:: WORK INSTRUCTION ::
In the entries below, find the line with "of the light" and print exactly every line from there up to and including the line with "column 479, row 17", with no other lines.

Stored items:
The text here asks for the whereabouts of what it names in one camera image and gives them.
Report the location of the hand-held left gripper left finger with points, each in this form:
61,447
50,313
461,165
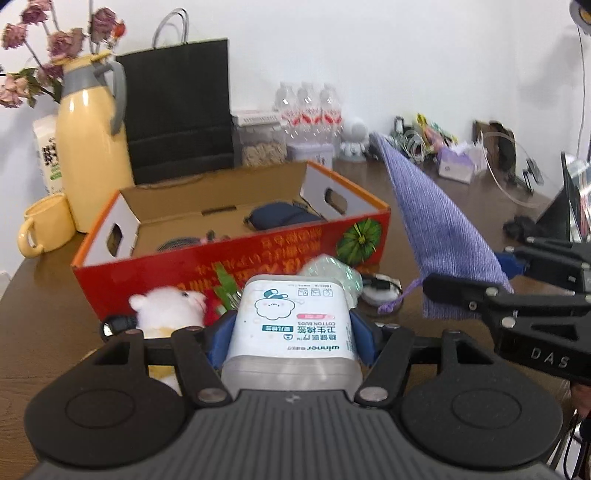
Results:
220,339

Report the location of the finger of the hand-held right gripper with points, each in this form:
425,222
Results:
461,290
510,263

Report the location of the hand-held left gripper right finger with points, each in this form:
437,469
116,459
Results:
367,344

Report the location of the white round case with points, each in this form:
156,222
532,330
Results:
381,290

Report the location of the yellow white plush toy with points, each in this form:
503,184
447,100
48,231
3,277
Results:
166,307

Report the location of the white tissue packet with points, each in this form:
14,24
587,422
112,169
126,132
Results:
286,332

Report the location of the purple fabric pouch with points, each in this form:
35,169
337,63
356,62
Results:
429,221

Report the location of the iridescent plastic wrap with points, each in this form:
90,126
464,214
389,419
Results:
334,272

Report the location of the red cardboard box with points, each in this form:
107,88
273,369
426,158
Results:
184,267

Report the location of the black cloth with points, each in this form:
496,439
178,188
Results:
519,227

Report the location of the black stand with screen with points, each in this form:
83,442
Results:
563,207

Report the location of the clear acrylic disc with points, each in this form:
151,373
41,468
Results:
521,180

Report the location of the purple tissue pack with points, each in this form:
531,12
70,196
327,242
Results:
459,164

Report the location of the brown box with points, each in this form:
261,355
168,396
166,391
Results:
501,147

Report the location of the navy pouch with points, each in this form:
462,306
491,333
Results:
277,216

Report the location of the colourful snack packets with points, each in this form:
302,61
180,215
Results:
434,129

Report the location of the white robot figurine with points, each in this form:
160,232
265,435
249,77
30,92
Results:
354,138

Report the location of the clear container of seeds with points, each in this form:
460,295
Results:
261,147

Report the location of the grey tin box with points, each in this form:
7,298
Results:
309,154

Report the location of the yellow mug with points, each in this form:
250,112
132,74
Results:
48,221

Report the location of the clear water bottle red label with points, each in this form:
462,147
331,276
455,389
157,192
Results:
330,113
286,110
308,110

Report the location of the white flat box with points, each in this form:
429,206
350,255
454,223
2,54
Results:
256,117

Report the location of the yellow thermos jug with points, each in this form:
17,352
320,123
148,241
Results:
92,152

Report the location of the black paper bag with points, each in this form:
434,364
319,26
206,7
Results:
180,106

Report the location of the white paper carton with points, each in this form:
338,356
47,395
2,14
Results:
46,152

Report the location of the dried pink roses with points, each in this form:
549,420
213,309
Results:
60,41

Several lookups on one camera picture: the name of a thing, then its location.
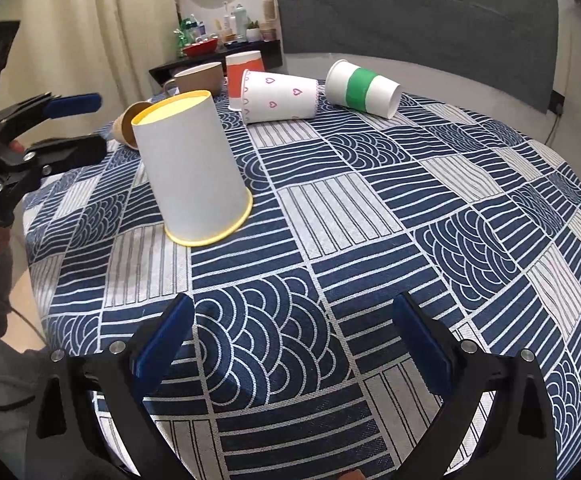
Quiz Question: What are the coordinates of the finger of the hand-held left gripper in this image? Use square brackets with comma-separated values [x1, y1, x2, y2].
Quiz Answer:
[0, 92, 102, 132]
[23, 133, 108, 177]

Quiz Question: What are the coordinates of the grey chair back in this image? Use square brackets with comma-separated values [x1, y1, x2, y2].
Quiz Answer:
[272, 0, 561, 113]

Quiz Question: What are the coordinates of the white cup with pink hearts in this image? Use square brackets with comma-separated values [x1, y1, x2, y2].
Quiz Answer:
[240, 69, 320, 125]

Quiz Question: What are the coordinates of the brown ceramic mug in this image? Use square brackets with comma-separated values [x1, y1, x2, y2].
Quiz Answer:
[162, 62, 224, 97]

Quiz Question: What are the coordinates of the cream curtain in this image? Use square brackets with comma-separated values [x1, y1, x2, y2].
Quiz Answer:
[0, 0, 181, 131]

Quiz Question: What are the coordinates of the orange and white paper cup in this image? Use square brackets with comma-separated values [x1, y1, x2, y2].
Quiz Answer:
[225, 50, 265, 112]

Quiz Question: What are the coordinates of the person's left forearm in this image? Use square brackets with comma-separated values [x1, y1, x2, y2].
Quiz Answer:
[0, 257, 56, 431]

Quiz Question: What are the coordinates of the white cup with green band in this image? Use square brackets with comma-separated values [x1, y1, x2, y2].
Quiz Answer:
[325, 59, 403, 120]

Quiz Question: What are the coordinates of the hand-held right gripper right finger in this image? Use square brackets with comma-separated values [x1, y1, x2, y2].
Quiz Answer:
[392, 291, 559, 480]

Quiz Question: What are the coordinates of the brown paper cup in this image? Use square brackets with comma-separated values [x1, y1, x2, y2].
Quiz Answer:
[110, 101, 154, 150]

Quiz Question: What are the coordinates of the red bowl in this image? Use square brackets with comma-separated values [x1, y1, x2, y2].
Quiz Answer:
[183, 40, 219, 59]

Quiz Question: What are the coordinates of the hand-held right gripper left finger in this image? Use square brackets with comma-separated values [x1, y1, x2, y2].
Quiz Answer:
[24, 292, 196, 480]

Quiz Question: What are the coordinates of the black shelf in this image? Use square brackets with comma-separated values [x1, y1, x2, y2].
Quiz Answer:
[149, 39, 285, 98]

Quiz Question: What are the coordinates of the white cup with yellow rim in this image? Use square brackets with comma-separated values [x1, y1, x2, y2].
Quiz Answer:
[130, 90, 254, 247]

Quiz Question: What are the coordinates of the blue and white patterned tablecloth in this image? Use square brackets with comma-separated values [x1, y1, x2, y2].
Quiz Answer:
[23, 80, 581, 480]

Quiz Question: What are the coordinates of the green plastic bottle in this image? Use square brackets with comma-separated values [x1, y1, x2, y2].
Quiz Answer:
[173, 17, 197, 50]

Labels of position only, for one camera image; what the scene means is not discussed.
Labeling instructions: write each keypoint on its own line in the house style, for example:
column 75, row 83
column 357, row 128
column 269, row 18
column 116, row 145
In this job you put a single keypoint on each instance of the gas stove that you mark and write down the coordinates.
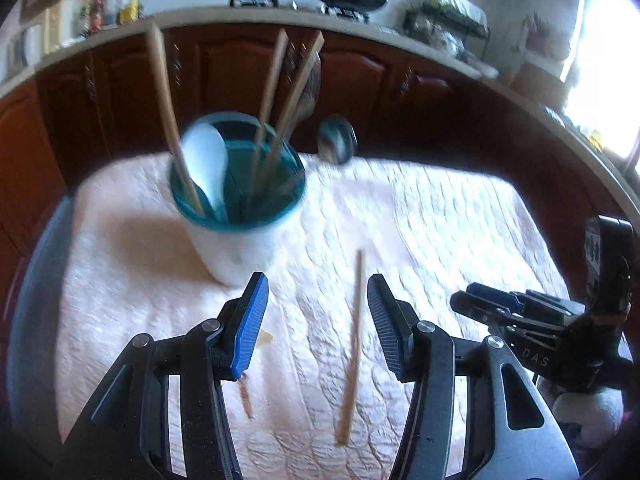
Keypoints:
column 300, row 5

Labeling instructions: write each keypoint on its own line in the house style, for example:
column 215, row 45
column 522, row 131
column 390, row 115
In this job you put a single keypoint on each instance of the light kitchen countertop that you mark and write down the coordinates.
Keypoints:
column 410, row 32

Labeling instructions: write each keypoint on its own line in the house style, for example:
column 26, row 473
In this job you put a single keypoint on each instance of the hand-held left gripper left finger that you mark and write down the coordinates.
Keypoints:
column 252, row 325

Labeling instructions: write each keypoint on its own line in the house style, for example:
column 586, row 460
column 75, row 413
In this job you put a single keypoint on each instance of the white spoon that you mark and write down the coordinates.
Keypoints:
column 205, row 160

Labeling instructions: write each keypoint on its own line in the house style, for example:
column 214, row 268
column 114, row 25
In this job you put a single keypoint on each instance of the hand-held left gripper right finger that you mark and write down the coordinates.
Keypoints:
column 387, row 330

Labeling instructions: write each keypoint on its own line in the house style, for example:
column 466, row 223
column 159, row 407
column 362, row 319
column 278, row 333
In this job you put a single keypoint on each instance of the dish rack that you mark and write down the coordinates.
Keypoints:
column 445, row 17

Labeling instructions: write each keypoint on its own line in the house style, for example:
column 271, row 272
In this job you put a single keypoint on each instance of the yellow bottle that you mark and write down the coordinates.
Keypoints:
column 130, row 6

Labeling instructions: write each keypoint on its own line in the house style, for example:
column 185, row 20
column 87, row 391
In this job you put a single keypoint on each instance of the dark wooden kitchen cabinets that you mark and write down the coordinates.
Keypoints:
column 225, row 80

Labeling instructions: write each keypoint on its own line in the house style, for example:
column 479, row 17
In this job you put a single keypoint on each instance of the metal spoon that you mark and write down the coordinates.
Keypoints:
column 336, row 140

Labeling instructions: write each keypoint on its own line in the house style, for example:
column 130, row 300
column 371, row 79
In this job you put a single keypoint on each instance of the white floral cup teal rim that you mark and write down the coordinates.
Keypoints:
column 240, row 245

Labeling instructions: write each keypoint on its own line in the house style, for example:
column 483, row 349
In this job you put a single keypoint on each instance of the pink quilted table cloth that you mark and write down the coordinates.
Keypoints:
column 450, row 220

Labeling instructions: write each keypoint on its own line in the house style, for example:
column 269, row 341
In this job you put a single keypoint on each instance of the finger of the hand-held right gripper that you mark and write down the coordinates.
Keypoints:
column 500, row 296
column 492, row 320

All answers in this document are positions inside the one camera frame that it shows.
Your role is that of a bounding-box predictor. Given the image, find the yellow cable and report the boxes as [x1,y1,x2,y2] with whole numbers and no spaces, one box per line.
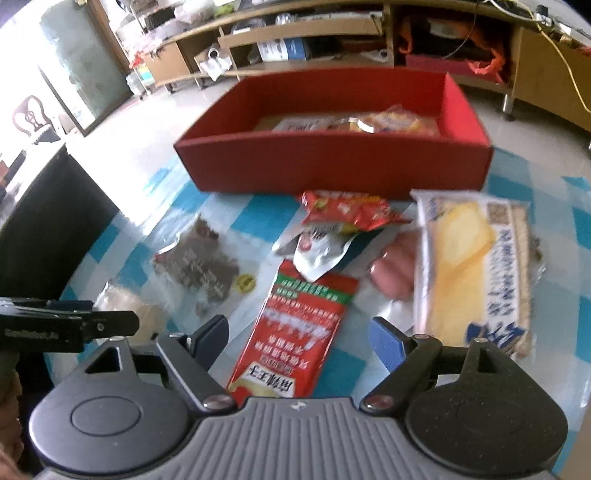
[488,0,591,151]

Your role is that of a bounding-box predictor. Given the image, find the white yellow bread packet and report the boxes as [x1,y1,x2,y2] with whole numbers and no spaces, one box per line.
[410,188,533,360]

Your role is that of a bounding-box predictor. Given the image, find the black furniture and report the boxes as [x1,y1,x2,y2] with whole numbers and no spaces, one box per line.
[0,151,124,302]

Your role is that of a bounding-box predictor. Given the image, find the clear dark dried-meat packet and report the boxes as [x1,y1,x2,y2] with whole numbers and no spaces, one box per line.
[154,216,258,320]

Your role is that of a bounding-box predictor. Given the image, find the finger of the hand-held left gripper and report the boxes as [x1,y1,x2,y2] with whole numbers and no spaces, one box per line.
[76,310,140,341]
[0,298,94,315]

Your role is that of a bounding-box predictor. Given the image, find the pink sausage pack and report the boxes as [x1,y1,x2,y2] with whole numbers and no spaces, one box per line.
[368,230,421,302]

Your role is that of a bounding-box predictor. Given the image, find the pale pastry packet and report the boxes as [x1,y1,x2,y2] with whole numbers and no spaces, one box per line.
[93,285,170,343]

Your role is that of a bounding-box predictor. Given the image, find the dark wooden chair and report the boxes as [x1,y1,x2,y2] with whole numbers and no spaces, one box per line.
[11,95,62,140]

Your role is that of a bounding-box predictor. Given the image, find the white orange snack packet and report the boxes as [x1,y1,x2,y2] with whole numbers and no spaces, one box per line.
[271,114,352,133]

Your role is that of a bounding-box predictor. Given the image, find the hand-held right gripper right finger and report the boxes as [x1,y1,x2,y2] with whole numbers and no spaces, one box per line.
[360,318,509,414]

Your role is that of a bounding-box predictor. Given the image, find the white plastic bag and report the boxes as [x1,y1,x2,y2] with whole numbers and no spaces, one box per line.
[194,45,230,78]

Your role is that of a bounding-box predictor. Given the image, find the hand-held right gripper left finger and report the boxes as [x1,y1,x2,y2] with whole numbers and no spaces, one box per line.
[83,315,238,414]

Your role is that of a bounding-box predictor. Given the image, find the white storage rack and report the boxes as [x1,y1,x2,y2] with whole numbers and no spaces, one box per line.
[113,0,160,100]

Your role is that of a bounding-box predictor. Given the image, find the orange plastic bag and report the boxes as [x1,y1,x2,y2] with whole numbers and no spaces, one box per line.
[398,13,509,85]

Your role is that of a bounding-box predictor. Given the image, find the silver white snack pouch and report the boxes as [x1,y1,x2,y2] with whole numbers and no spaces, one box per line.
[274,222,357,282]

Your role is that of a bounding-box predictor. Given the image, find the blue white carton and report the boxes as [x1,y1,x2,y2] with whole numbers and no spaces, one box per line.
[257,36,308,64]

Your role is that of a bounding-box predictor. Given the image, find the red cardboard box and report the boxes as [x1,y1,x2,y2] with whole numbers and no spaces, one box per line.
[173,71,495,202]

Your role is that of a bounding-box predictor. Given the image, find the snack packets inside box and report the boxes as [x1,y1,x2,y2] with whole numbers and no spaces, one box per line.
[348,104,440,137]

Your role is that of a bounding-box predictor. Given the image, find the long red snack packet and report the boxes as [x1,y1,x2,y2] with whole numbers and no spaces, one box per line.
[225,258,361,401]

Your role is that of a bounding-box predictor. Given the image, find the wooden TV stand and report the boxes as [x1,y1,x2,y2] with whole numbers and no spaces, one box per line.
[147,0,591,123]

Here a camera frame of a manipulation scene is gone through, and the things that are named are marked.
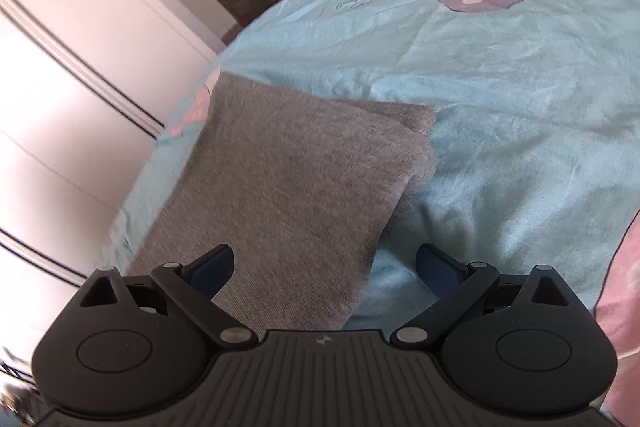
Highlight grey pants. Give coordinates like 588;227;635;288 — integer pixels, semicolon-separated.
129;72;438;332

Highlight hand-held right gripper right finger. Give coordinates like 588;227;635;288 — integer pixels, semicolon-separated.
390;242;572;351

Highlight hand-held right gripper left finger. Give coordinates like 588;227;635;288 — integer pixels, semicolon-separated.
77;244;254;351

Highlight light blue printed bed sheet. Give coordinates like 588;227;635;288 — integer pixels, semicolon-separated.
102;0;640;427

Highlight white wardrobe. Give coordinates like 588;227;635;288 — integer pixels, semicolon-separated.
0;0;237;390

:: EXERCISE ANSWER ::
In this job you put a single keypoint on each instance of the light kitchen countertop that you mark and write down the coordinates.
Keypoints:
column 410, row 32

Labeling instructions: write each keypoint on its own line in the house style, for example:
column 26, row 473
In this job you put a single keypoint on each instance of the hand-held left gripper left finger that you mark and write down the coordinates.
Keypoints:
column 252, row 325

Labeling instructions: write each keypoint on its own line in the house style, for example:
column 586, row 460
column 75, row 413
In this job you put a single keypoint on each instance of the white spoon that you mark and write down the coordinates.
Keypoints:
column 205, row 160

Labeling instructions: write each keypoint on its own line in the house style, for example:
column 214, row 268
column 114, row 25
In this job you put a single keypoint on each instance of the hand-held left gripper right finger that you mark and write down the coordinates.
Keypoints:
column 387, row 330

Labeling instructions: write each keypoint on its own line in the house style, for example:
column 466, row 223
column 159, row 407
column 362, row 319
column 278, row 333
In this job you put a single keypoint on each instance of the dish rack that you mark and write down the coordinates.
Keypoints:
column 445, row 17

Labeling instructions: write each keypoint on its own line in the house style, for example:
column 271, row 272
In this job you put a single keypoint on each instance of the yellow bottle that you mark and write down the coordinates.
Keypoints:
column 130, row 6

Labeling instructions: write each keypoint on its own line in the house style, for example:
column 185, row 20
column 87, row 391
In this job you put a single keypoint on each instance of the dark wooden kitchen cabinets that you mark and write down the coordinates.
Keypoints:
column 225, row 80

Labeling instructions: write each keypoint on its own line in the house style, for example:
column 479, row 17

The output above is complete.